I have no idea how my life would have worked out if I had decided to stay in Snobville. However, late in my high school career, things began to change. I was a good student and I had hopes of winning a college scholarship. Snobville, including Snobville High School, doesn't need carpetbagger kids. However, they do need kids who can win a college scholarship. The need is not based on money, but rather on the need to show that Snobville kids are not just good looking, but also the very top of the heap intellectually.

I might have just won a scholarship and gone to the school that offered me the scholarship. However, the people who ran Snobville High School saw me as a way to win a big, prestigious scholarship. The big, prestigious scholarship was necessary to show the white trash who lived in nearby towns that, while the law might grant them equality, they're really quite inferior to Snobville people.

Thus, several times during my senior year in high school it was necessary for me to take the bus up to Baltimore to take tests for one big, prestigious college scholarship or another. I did very well with the tests, especially in math, and I eventually won a scholarship to Caltech out in California. My win was proudly displayed in the Snobville Trumpet to show the nouveau riche that they should remember their place when dealing with a Snobville High School graduate.

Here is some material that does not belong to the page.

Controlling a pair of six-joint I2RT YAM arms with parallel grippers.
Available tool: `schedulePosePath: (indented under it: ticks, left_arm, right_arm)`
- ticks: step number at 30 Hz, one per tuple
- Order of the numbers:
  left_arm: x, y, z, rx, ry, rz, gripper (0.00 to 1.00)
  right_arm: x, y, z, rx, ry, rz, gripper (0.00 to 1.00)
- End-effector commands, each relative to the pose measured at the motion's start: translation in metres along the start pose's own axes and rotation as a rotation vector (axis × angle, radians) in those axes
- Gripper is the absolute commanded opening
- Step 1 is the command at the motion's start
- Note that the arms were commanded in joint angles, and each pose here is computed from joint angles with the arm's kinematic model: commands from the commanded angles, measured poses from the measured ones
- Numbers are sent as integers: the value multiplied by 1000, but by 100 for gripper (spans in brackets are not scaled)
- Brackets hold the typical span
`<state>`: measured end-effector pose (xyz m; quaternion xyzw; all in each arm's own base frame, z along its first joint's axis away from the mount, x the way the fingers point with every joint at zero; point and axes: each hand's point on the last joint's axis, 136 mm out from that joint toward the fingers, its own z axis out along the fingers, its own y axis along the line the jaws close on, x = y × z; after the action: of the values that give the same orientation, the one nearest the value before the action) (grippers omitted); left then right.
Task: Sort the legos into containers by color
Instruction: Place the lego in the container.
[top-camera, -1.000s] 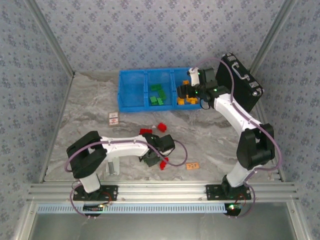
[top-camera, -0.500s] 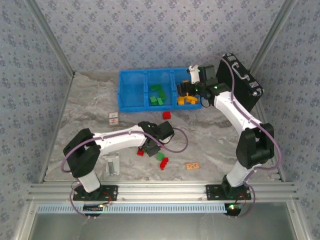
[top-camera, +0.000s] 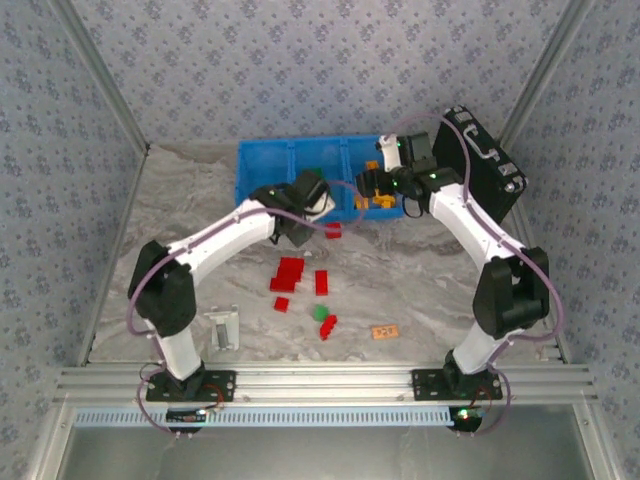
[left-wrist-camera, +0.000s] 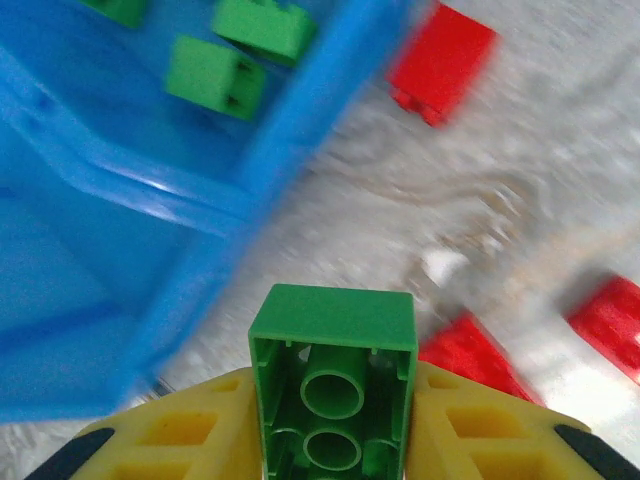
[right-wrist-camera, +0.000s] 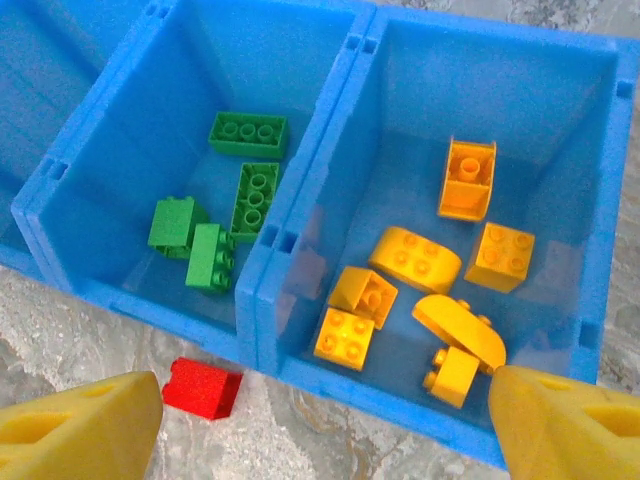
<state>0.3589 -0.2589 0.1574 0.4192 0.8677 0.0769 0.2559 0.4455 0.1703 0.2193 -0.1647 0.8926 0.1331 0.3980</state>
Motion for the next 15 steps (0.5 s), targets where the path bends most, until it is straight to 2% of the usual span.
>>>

The last bus trip up to Baltimore was just after I had turned eighteen. After a hectic day taking tests, several of us took a little detour to an area of Baltimore that they call The Block. The Block is an area of bars and strip joints. I was included in the detour trip because, even though I'm a carpetbagger, I'm tall and older looking. Older is good in The Block, because at least some of the places don't admit little kids. We weren't little kids, we were, by damn eighteen year olds from Snobville. However the people in Baltimore didn't recognize our innate superiority and we were forced to resort to subterfuge to get into some of the bars.

We got into this one strip club and found out that there was a contest going on. With my math mind, I figured a way to win the contest. The contest prize was a backstage fuck with one Big Cat Carrie. BCC had an enormous set of tits and a tight, athletic body that let her do the kind of dance that got her called Big Cat. She could also fuck like a big cat and would have brought me off in seconds like the green kid I was. However, it was my first time and I was so nervous that I lasted a while and, for a wonder, even fucked BCC into orgasm and submission.